Now imagine that these are not coin flippers, but some guys who have some skills to do something, but the outcome has a large variability nonetheless. For example running backs in the NFL league. There are running backs (RB) who average 2 years per carry (ypc), and others who average 5. 5 ypc is stellar by the way, 4 is very good, 3 is decent, and 1 or 2 not so much. But obviously, RBs get a different yardage for each carry. Now, let's say you follow the first 4 games of the season and get the average ypc for each RB. You would like to predict for each RB the average ypc for the rest of the year. The classical statistical estimation is that the current average is the best estimator for the future average, but from the extreme example with the coin flippers above, we know that this is not quite the case. Using a bayesian estimation, we get that a better estimator is if we move the current average towards the overall mean. This is called a shrinkage or James-Stein estimator. In the case of the coin flippers, you move the average all the way to 1/2, and that estimator is correct. In the case of the running backs, you don't shrink that much, and it's a cute exercise in math to see how much you shrink if you assume some distributions around the overall ypc for RBs in the league and around the ypc of an RB given his average ypc.

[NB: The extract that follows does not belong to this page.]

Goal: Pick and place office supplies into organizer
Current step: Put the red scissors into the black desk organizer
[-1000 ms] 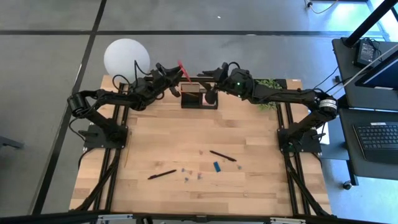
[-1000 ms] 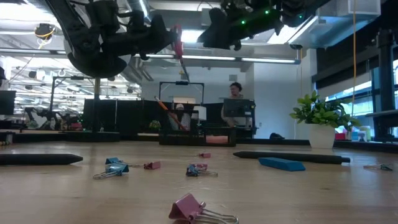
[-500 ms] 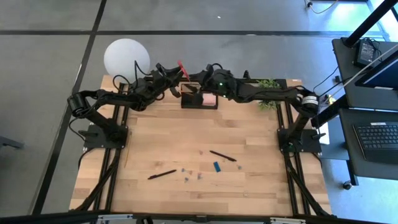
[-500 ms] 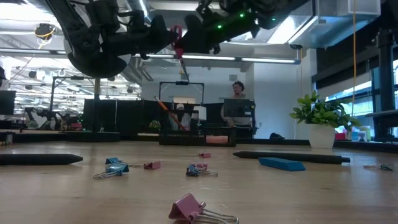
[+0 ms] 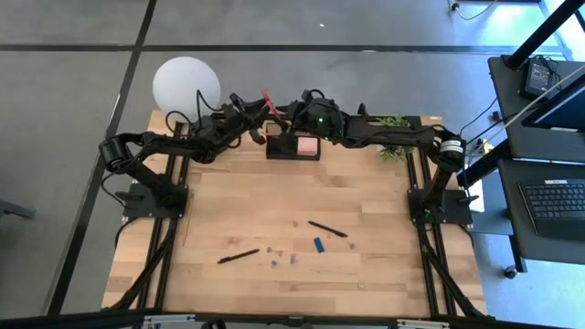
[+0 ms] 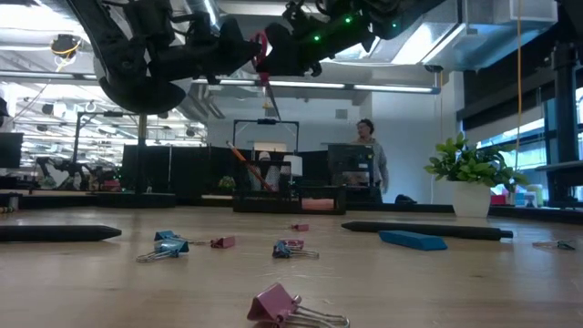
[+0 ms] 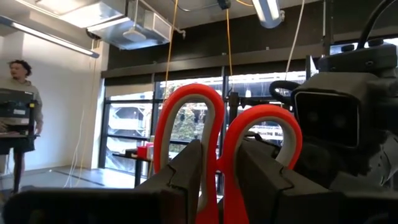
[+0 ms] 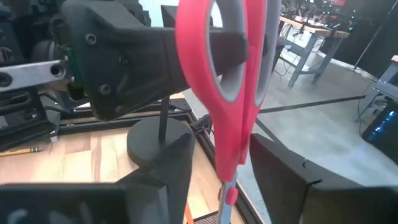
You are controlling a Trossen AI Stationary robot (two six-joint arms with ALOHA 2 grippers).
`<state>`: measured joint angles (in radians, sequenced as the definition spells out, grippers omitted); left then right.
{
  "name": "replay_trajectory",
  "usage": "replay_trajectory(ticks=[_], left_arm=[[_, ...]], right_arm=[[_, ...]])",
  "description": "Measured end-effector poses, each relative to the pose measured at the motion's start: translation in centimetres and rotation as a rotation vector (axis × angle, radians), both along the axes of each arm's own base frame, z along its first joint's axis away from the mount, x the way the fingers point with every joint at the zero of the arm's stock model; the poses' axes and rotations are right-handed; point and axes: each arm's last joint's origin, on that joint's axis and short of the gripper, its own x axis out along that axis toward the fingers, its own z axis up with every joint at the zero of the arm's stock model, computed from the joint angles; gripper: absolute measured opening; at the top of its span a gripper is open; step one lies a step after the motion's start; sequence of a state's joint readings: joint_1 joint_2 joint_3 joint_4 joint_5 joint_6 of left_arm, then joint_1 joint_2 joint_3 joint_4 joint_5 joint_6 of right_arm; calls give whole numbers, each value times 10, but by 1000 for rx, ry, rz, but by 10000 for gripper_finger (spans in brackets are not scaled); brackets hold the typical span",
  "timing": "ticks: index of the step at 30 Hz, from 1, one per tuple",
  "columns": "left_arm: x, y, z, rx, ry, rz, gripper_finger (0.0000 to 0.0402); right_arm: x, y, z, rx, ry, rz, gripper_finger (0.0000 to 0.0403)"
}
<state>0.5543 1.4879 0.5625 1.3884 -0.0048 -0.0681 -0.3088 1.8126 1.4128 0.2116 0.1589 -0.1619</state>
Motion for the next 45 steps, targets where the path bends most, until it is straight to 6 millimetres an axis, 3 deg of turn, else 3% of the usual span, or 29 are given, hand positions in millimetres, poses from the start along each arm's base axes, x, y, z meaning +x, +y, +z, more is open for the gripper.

If you want some further intuition, think of the Sports Illustrated curse. It was observed that NFL players who make it to the cover of the SI magazine are generally "cursed", i.e. they don't do as well after as they did before. One amusing case is the (former) New England Patriot Jonas Gray, who made the cover of SI after a phenomenal game with the Indianapolis Colts in 2014 (201 rushing yards, 4 touchdowns), but then he showed up late to work and was promptly benched for the rest of the season. Generally though, players don't do anything stupid like that, but simply "regress to the mean". That regression to the mean is what explains the shrinkage estimator, and the Stein paradox.